Is this wood something that you found or biked in?


----------



## Bob W (Jul 6, 2004)

*wow*

that look a little scary, should last what a month...


----------



## dubthang (Apr 2, 2009)

Thanks for the comments.

I am actually a well trained wood worker so the bridge is structurally sound. Everything that is round is notched into place, screwed and nailed. It is a very solid structure. The wood is a mix of biked in planks, and harvested timber. I left larger gaps (6" - 7") between the planks to raise the tech of riding the bridge.


----------



## fishbum (Aug 8, 2007)

man, I hate to burst your bubble, and I'm really not trying to be a jerk, but that bridge looks like it will last about two rides. Those skinny logs spanning that distance are sure to be bouncy, and that bounce will work all those nails/screws out in no time. I hate to see well intentioned effort go to waste, but we will see...


----------



## Bob W (Jul 6, 2004)

*Not the point*

Your wlecome. :madman: 
Its not the qualtity of the work I was commenting on. Its the material, specifically the diameter of the stringers used. And lack of support for them. Thats all, look a little lightweight if you ask me.

Bob W.


----------



## Jim Z in VT (Sep 9, 2007)

Looks like there's a couple diagonal braces at one end....maybe the old bridge can be sacrificed for a couple more. Mid span supports could be added when it starts sagging.

I think it's cool. I like scary bridges :thumbsup: 

JZ


----------



## cjohnson (Jul 14, 2004)

*wow.*

We'll have to take your word for it.

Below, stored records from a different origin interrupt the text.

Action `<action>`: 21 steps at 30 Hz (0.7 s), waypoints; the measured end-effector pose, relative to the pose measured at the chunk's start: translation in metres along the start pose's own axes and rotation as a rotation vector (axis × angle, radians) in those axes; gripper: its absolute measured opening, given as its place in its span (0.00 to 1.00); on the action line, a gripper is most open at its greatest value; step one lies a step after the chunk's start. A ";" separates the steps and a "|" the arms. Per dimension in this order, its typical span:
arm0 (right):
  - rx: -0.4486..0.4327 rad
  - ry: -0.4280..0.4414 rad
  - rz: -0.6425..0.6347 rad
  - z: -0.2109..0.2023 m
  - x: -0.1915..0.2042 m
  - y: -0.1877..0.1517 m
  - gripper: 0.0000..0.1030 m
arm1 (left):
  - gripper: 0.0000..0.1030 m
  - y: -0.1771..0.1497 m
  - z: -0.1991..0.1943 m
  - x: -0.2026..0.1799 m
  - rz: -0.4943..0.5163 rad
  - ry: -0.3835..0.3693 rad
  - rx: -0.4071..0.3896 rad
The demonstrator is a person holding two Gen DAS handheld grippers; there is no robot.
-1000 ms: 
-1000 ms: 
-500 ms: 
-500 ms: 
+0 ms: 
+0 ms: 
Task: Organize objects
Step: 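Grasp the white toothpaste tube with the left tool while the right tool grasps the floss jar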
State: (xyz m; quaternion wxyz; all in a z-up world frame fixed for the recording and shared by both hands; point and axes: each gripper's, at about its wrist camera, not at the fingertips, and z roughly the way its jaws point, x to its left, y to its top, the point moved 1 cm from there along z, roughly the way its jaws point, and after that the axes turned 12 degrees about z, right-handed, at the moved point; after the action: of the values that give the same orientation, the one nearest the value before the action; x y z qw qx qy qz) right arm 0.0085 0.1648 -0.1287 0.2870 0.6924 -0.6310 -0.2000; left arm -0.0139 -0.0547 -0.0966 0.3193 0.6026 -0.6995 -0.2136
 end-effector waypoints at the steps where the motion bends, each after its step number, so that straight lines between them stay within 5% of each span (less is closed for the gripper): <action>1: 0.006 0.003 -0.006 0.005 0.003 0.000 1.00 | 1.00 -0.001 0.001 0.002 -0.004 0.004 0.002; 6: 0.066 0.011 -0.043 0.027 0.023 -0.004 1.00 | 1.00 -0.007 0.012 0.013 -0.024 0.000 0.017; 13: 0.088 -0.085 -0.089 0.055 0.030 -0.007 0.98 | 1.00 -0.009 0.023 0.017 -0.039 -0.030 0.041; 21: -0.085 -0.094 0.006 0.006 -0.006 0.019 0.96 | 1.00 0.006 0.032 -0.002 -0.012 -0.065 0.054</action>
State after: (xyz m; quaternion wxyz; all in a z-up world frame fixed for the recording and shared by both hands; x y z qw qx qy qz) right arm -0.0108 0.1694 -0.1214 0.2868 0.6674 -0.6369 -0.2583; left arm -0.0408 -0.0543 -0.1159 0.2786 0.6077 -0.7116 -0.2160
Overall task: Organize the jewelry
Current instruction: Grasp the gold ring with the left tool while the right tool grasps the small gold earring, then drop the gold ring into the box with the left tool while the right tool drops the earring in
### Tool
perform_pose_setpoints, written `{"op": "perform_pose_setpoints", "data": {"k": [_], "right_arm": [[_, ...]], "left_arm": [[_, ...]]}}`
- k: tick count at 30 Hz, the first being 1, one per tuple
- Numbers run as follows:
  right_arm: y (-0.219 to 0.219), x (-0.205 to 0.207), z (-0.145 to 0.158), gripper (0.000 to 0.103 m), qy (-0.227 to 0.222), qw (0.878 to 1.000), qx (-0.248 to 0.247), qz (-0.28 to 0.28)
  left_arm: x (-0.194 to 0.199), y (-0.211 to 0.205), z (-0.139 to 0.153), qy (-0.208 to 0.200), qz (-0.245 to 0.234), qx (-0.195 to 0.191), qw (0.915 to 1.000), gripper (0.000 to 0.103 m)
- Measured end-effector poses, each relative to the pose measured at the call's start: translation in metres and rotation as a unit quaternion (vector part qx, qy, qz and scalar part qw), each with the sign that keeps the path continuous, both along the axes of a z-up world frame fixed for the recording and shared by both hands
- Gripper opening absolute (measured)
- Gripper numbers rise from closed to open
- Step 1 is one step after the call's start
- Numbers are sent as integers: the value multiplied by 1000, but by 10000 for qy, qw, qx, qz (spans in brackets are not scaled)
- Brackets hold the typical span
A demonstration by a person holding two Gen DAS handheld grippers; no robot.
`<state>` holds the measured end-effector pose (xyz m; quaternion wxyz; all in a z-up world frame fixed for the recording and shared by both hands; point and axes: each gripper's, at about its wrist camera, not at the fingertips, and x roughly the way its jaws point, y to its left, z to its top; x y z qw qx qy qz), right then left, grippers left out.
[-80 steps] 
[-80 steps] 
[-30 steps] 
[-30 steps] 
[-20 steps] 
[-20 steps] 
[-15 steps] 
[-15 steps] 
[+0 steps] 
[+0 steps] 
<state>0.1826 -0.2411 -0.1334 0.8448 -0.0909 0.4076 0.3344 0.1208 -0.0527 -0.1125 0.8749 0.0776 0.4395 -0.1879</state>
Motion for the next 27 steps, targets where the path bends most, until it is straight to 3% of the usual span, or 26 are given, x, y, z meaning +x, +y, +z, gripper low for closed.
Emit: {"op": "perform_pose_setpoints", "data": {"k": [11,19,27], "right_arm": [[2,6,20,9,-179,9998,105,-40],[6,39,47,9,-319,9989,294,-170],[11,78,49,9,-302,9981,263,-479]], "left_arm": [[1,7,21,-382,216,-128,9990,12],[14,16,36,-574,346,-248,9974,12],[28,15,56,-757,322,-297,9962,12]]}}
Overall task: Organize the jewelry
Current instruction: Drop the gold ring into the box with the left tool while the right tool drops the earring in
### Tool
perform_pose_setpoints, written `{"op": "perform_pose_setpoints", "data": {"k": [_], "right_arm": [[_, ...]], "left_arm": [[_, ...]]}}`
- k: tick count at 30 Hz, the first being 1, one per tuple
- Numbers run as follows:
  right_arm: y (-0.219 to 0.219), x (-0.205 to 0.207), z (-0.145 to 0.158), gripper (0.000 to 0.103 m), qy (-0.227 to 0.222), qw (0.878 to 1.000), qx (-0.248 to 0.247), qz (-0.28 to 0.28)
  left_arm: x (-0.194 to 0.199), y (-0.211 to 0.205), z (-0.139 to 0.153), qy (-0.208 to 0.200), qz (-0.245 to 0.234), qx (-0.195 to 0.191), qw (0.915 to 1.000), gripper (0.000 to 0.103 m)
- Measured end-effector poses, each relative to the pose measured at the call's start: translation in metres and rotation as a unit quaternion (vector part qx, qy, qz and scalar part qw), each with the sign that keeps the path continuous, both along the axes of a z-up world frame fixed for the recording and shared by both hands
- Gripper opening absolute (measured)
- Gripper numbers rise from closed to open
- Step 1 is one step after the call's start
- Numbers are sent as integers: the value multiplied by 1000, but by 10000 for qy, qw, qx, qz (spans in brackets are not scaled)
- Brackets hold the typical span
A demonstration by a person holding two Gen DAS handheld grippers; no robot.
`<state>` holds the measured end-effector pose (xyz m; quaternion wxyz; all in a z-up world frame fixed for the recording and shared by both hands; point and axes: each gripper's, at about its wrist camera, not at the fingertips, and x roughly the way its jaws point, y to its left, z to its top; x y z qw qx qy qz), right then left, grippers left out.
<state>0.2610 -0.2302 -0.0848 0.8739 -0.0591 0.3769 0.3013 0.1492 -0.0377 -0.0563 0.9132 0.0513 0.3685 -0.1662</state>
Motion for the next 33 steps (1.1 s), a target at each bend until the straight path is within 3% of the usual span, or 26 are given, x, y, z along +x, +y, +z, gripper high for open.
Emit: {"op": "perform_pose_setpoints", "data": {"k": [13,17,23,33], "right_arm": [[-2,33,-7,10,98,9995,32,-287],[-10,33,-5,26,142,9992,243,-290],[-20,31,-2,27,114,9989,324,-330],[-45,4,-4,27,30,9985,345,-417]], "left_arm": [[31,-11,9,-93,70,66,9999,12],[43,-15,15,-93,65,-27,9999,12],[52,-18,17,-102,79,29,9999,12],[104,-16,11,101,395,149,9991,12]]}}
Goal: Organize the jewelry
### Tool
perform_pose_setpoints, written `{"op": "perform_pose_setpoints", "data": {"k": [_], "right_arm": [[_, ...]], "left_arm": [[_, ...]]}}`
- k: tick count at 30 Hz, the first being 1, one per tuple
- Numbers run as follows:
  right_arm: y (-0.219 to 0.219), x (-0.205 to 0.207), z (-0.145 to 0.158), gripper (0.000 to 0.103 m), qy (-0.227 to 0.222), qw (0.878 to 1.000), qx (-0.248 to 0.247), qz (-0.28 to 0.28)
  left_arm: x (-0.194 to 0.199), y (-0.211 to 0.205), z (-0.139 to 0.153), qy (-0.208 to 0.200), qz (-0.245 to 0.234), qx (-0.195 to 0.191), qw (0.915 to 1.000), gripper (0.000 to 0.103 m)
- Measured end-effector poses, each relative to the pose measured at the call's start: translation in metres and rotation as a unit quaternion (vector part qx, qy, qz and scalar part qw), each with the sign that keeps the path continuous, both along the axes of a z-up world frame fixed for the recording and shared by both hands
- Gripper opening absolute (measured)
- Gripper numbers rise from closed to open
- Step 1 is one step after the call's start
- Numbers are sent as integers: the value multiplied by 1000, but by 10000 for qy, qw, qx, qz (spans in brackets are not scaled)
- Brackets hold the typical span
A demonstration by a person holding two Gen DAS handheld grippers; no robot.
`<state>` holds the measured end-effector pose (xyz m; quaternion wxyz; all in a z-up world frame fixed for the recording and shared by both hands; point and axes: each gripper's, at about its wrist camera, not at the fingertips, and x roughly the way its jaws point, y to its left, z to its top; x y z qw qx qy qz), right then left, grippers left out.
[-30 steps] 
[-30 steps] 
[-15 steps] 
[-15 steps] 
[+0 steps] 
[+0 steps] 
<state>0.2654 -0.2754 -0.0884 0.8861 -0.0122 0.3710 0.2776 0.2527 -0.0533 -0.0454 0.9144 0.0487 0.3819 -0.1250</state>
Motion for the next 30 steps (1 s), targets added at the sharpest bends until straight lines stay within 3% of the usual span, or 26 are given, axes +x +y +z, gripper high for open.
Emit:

Please post a monthly photo of it in this thread. Could be educational for us all.


----------



## Fattirewilly (Dec 10, 2001)

dubthang said:


> Thanks for the comments.
> 
> I am actually a well trained wood worker so the bridge is structurally sound. Everything that is round is notched into place, screwed and nailed. It is a very solid structure. The wood is a mix of biked in planks, and harvested timber. I left larger gaps (6" - 7") between the planks to raise the tech of riding the bridge.


Echoing what BOBW is saying. The stringers for that span look small. They also don't appear to be of rot resistant material. Then the spacing between the stringers on the deck boards (1 x 6 decking?) look to be too wide, ie they need more support in the middle. The stringers could be closer together to provide that.

Really 1 x 6 has little place on trail bridges. The life span is too short, a heavy jogger putting a foot through..... The decking should be 2" thick.

This trail is likely on your personal property. I'm guilty using what I have sitting around (ie 1 x 6 decking) on my own personal property. I just don't see this structure cutting the muster on something open to the public.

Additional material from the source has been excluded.